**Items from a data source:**

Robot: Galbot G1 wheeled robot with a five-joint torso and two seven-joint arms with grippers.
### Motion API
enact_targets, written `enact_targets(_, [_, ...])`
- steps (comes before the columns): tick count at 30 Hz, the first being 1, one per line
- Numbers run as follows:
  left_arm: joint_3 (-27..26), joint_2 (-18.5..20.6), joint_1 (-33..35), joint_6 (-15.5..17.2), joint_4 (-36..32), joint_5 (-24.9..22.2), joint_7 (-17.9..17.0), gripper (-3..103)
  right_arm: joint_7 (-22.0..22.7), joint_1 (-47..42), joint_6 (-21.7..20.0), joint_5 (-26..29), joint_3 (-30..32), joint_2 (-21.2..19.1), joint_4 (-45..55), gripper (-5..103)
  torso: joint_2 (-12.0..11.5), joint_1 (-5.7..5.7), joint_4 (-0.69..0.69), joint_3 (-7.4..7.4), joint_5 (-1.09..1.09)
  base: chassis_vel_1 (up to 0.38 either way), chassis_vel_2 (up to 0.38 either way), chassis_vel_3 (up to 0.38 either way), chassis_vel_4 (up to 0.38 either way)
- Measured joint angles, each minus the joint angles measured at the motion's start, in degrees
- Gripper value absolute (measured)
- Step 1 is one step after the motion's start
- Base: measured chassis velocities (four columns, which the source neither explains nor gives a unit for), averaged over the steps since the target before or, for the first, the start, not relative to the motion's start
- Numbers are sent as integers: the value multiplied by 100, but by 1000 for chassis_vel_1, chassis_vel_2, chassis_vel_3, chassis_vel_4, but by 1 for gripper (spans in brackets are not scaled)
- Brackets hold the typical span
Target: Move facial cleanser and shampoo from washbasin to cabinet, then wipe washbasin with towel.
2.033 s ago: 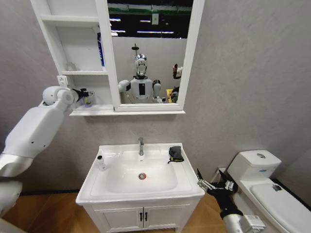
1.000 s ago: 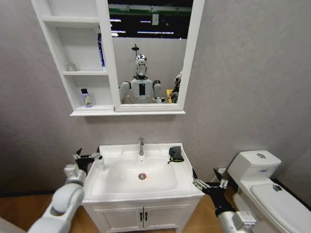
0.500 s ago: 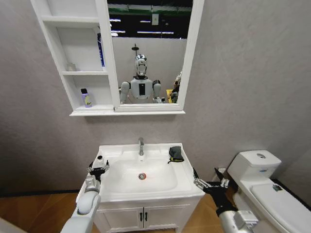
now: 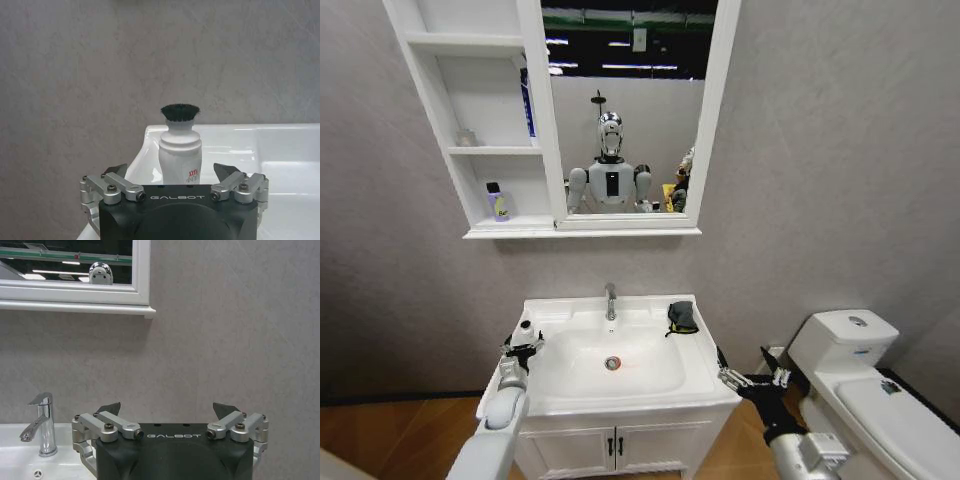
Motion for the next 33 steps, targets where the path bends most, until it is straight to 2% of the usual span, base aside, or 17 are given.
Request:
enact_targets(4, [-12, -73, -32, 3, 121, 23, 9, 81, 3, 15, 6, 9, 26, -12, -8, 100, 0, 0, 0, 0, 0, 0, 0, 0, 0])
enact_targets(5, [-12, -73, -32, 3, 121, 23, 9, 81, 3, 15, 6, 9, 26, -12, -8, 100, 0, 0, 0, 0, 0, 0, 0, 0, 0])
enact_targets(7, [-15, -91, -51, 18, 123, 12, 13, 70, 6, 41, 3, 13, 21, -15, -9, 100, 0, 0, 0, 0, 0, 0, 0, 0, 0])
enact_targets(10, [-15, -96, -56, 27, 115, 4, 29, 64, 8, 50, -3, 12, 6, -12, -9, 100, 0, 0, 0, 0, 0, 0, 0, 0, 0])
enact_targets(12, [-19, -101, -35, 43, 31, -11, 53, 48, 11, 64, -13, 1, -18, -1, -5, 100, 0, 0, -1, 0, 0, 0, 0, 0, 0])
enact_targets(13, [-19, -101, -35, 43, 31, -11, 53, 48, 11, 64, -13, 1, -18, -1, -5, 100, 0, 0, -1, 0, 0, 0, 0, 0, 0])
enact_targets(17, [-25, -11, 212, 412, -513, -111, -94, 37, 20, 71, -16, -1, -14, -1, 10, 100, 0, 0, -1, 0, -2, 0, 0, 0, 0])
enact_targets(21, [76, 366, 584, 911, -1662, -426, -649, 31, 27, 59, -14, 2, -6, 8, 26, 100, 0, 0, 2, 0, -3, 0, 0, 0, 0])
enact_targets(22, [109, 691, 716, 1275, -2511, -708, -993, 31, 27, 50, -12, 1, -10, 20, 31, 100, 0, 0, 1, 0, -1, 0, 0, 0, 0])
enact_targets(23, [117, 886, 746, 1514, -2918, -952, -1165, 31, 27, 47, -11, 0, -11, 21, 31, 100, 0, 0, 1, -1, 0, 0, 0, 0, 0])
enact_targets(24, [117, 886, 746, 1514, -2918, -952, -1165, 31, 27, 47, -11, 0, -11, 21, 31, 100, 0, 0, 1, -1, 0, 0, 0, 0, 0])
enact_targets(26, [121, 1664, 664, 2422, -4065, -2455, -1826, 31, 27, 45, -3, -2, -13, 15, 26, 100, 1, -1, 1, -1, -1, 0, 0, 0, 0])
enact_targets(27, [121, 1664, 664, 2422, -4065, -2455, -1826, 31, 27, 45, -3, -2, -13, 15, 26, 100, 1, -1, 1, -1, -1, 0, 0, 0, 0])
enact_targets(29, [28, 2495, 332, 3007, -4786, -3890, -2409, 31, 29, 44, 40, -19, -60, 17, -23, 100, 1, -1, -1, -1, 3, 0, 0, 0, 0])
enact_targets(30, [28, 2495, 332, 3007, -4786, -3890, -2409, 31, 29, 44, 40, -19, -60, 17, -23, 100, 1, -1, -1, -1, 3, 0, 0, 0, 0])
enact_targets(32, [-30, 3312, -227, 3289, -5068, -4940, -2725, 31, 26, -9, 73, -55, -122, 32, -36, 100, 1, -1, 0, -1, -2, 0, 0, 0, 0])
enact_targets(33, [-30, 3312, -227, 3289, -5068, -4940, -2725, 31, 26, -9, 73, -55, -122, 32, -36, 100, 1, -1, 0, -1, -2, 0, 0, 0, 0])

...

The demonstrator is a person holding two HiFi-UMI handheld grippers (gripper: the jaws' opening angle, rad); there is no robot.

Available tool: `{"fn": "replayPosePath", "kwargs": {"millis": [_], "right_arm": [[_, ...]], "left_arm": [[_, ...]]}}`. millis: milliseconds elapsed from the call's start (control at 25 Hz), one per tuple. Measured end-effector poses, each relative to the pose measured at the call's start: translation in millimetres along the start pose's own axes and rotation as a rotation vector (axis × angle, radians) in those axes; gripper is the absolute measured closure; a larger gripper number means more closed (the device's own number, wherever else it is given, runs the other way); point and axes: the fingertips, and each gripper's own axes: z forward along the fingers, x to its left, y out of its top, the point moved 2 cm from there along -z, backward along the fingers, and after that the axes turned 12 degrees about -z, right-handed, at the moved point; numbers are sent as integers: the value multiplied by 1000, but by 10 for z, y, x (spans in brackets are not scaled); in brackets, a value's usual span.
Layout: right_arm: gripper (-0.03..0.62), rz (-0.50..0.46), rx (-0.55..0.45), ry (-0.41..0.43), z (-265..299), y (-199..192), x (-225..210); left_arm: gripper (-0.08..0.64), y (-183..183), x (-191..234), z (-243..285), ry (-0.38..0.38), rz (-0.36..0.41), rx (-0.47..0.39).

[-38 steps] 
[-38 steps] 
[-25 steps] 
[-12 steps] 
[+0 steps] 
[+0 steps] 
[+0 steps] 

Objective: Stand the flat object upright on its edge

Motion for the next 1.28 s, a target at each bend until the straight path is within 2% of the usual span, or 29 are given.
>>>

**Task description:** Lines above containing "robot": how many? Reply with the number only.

**Answer to this problem:** 2